§ WORK TASK
Transcribe the stretch of entries below from the line with "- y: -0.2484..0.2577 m" through the line with "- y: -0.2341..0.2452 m", exactly and with both ends included; leave out all other lines.
*** PROVIDED MATERIAL ***
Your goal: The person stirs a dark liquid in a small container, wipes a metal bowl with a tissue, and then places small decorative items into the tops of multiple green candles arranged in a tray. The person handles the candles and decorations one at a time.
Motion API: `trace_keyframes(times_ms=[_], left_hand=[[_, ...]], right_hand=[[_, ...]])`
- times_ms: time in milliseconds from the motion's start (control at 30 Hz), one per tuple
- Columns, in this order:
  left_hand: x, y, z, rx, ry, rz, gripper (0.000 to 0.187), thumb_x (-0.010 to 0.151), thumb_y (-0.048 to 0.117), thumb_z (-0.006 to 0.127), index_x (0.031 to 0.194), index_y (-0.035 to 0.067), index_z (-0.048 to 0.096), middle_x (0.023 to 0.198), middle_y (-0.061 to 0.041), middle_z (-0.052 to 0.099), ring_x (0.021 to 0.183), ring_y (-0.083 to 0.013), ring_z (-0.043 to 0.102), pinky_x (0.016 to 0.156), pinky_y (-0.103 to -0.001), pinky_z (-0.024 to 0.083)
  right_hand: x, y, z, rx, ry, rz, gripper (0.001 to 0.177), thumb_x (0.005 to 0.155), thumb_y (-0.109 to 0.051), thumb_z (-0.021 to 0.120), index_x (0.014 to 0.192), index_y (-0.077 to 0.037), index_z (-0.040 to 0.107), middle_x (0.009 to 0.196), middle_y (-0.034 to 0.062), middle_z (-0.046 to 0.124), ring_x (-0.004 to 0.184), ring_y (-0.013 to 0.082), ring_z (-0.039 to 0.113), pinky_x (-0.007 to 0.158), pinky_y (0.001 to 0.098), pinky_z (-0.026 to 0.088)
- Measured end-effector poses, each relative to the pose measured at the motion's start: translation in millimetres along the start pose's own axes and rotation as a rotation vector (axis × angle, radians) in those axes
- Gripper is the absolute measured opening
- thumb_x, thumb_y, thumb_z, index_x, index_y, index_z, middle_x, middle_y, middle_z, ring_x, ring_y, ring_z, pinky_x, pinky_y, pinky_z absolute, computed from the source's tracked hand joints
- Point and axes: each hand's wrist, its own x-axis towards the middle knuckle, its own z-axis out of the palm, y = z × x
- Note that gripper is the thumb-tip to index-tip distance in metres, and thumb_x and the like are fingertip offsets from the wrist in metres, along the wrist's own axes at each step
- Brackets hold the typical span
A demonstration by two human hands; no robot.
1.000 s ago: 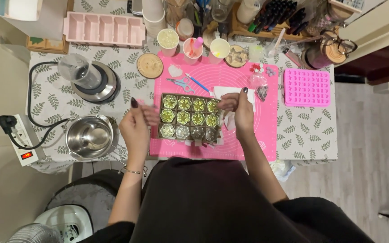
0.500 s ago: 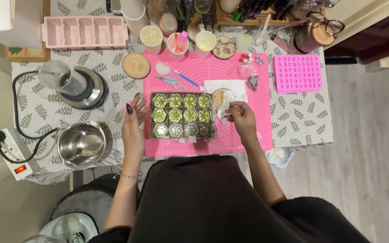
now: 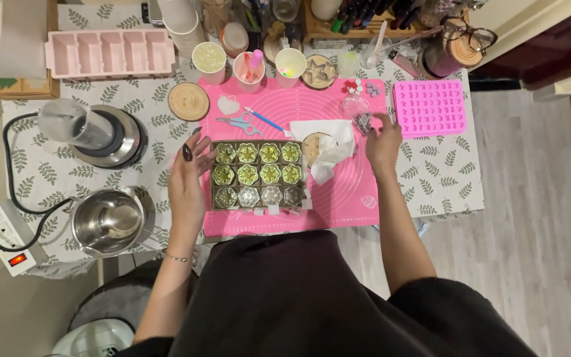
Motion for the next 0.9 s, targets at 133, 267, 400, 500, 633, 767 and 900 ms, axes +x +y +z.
trace_keyframes(times_ms=[133,267,400,500,633,767,900], left_hand=[[-1.5,-3.1,2.6,0.031,0.011,-0.041,0.052,0.112,0.034,0.037,0.148,-0.001,0.049,0.137,-0.016,0.065,0.113,-0.0200,0.067,0.099,-0.034,0.054],[-1.4,8.4,12.1,0.123,-0.002,-0.044,0.045,0.111,0.028,0.042,0.147,0.004,0.051,0.130,-0.011,0.070,0.106,-0.0160,0.070,0.091,-0.030,0.055],[-3.3,6.4,13.3,0.143,-0.020,-0.012,0.041,0.111,0.026,0.045,0.145,0.004,0.052,0.127,-0.010,0.072,0.106,-0.0149,0.072,0.092,-0.028,0.056],[-4.9,5.7,16.1,0.120,-0.052,-0.046,0.040,0.109,0.026,0.048,0.142,0.004,0.056,0.126,-0.010,0.073,0.108,-0.0158,0.072,0.093,-0.029,0.055],[1.9,6.1,18.5,0.043,-0.106,-0.029,0.040,0.110,0.029,0.052,0.141,0.004,0.059,0.129,-0.011,0.073,0.117,-0.0187,0.069,0.101,-0.031,0.052],[13.5,31.6,23.4,0.131,-0.198,0.281,0.063,0.097,0.036,0.070,0.148,0.004,0.052,0.143,-0.016,0.065,0.134,-0.0296,0.061,0.115,-0.039,0.045],[20.7,74.6,31.0,0.595,-0.195,0.316,0.091,0.067,0.036,0.089,0.143,0.006,0.051,0.122,-0.018,0.070,0.110,-0.0339,0.067,0.095,-0.040,0.050]], right_hand=[[33.1,-11.5,12.9,-0.134,0.036,-0.286,0.059,0.084,0.006,0.062,0.134,-0.024,0.072,0.121,0.0207,0.054,0.116,0.0396,0.051,0.103,0.0497,0.042],[66.5,-27.8,14.6,-0.429,-0.065,-0.545,0.055,0.071,-0.002,0.072,0.121,-0.026,0.074,0.128,0.0208,0.050,0.120,0.0429,0.043,0.098,0.0552,0.038],[99.3,-8.2,6.3,-0.555,-0.168,-0.559,0.029,0.079,-0.018,0.081,0.107,-0.015,0.074,0.125,0.0183,0.051,0.120,0.0428,0.042,0.097,0.0572,0.039],[99.0,-32.0,-25.4,-0.468,-0.172,-0.618,0.020,0.087,-0.024,0.083,0.098,-0.010,0.075,0.120,0.0117,0.056,0.122,0.0405,0.043,0.099,0.0553,0.041],[44.8,-142.6,-95.9,-0.308,-0.107,-0.700,0.021,0.089,-0.025,0.084,0.097,-0.007,0.076,0.111,0.0132,0.056,0.115,0.0393,0.044,0.096,0.0525,0.041],[-3.8,-209.3,-90.6,0.118,-0.315,-0.797,0.017,0.097,-0.020,0.077,0.101,-0.004,0.075,0.107,0.0108,0.062,0.106,0.0272,0.057,0.093,0.0401,0.048],[-52.3,-266.3,-74.7,0.380,-0.612,-0.788,0.017,0.095,-0.019,0.071,0.104,-0.007,0.078,0.098,0.0068,0.075,0.095,0.0207,0.066,0.084,0.0340,0.053]])
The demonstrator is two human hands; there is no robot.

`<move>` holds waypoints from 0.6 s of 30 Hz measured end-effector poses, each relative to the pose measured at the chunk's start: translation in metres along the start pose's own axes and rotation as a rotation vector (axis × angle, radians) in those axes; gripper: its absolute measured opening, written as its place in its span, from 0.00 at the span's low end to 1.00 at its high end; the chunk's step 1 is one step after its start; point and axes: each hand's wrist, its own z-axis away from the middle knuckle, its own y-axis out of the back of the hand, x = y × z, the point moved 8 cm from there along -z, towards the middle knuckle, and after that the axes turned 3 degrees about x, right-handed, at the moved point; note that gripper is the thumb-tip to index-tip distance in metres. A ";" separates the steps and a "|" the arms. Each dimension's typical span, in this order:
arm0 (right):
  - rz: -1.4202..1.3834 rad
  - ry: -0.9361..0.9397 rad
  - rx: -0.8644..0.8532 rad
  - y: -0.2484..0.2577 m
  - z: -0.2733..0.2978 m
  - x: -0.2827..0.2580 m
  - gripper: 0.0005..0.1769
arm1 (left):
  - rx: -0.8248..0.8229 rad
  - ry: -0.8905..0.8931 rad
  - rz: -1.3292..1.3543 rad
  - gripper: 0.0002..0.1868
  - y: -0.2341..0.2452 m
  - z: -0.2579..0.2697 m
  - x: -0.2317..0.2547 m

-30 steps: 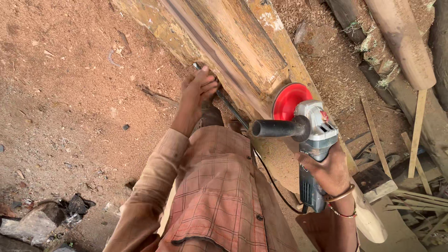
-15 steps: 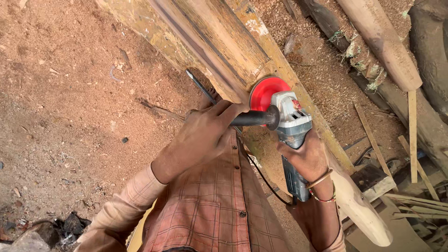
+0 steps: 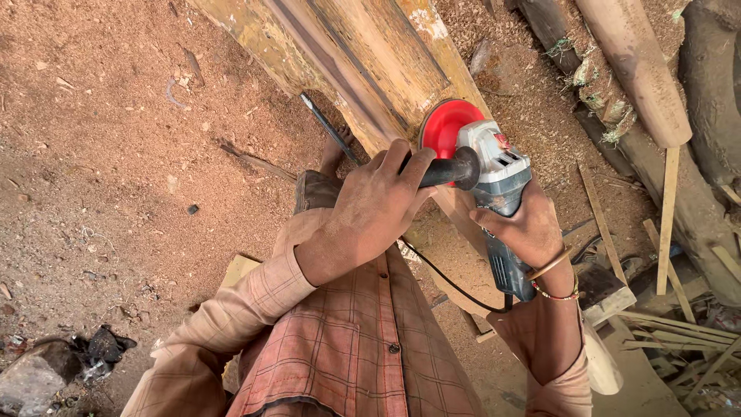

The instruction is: The person uses an angle grinder with a sanding disc to smooth the surface of a long wooden log. They move the tool along the length of the log, occasionally pausing to reposition their hands or the tool.

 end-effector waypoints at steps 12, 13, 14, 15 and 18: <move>-0.017 0.078 -0.046 -0.002 -0.012 0.001 0.47 | -0.102 0.010 -0.015 0.28 -0.011 -0.004 -0.003; -0.005 0.081 -0.043 -0.002 -0.011 0.000 0.47 | -0.097 0.005 0.000 0.28 -0.009 -0.003 -0.002; 0.000 0.041 -0.048 -0.003 -0.009 0.003 0.46 | -0.092 0.000 0.015 0.28 -0.007 -0.002 -0.001; 0.003 0.003 -0.053 -0.005 -0.008 0.005 0.46 | -0.085 -0.005 0.027 0.27 -0.004 -0.001 -0.001; -0.035 0.006 -0.062 -0.010 -0.002 0.003 0.44 | -0.127 0.028 0.060 0.26 0.002 0.007 -0.003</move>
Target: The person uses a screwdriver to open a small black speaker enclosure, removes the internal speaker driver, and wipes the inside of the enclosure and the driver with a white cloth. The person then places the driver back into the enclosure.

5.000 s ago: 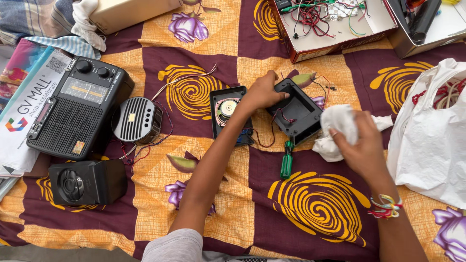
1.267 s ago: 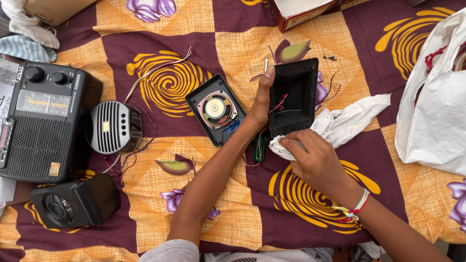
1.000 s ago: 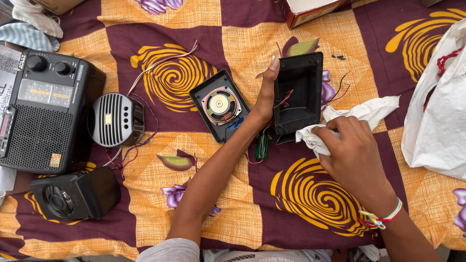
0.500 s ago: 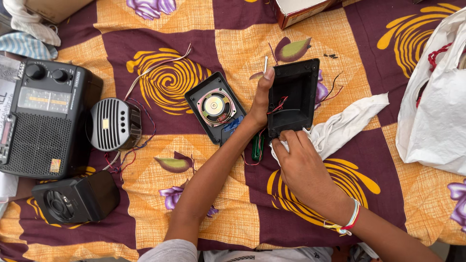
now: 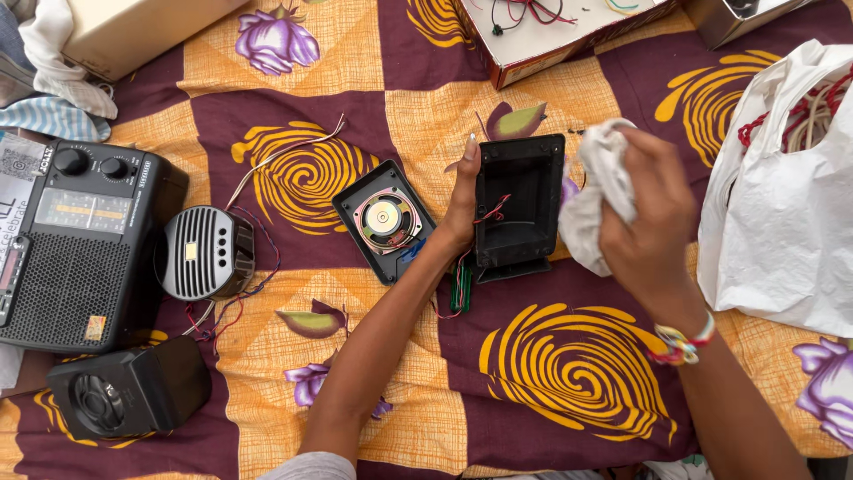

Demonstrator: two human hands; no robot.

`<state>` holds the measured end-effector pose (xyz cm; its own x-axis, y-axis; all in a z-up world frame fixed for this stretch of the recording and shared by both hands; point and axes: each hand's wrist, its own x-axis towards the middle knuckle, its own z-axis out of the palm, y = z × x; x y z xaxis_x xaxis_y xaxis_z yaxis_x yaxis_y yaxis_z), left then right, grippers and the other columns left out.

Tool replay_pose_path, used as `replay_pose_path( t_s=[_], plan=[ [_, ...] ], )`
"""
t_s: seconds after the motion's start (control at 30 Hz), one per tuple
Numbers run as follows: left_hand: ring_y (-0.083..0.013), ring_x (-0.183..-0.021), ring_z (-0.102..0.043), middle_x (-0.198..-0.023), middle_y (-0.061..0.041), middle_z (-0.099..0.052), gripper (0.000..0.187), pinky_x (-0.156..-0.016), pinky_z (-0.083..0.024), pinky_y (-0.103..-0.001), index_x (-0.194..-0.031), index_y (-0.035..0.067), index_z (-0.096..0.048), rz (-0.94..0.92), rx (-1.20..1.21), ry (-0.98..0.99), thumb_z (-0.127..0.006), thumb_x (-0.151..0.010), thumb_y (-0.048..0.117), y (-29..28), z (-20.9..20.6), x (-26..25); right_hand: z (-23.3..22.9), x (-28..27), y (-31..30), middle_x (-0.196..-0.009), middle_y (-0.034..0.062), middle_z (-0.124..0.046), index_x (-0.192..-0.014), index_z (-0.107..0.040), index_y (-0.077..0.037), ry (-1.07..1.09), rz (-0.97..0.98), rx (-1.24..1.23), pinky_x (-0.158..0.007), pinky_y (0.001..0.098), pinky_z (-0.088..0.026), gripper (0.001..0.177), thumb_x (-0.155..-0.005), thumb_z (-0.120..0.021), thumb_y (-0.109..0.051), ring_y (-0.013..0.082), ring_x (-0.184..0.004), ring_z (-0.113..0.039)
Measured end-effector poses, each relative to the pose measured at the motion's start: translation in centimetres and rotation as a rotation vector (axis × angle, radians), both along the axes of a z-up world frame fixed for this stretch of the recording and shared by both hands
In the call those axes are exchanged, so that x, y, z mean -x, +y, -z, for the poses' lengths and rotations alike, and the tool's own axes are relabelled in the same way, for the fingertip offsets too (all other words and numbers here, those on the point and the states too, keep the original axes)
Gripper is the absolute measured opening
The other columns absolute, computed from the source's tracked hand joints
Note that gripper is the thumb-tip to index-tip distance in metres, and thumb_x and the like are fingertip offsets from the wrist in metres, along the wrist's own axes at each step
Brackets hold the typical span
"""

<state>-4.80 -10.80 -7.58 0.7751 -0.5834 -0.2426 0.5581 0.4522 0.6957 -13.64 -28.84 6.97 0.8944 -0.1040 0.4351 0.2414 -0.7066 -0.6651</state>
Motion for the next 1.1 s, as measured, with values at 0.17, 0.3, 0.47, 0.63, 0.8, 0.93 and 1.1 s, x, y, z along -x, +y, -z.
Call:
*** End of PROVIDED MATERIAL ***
§ SOLVED PROBLEM
  - y: -0.2484..0.2577 m
  - z: -0.2733..0.2978 m
  - x: -0.2827..0.2580 m
  - gripper: 0.0005..0.1769
arm1 (left):
  - rx: -0.8248..0.8229 rad
  - ry: -0.8905..0.8931 rad
  - rz: -1.3292..1.3543 rad
  - gripper: 0.0002..0.1868
  - y: -0.2341..0.2452 m

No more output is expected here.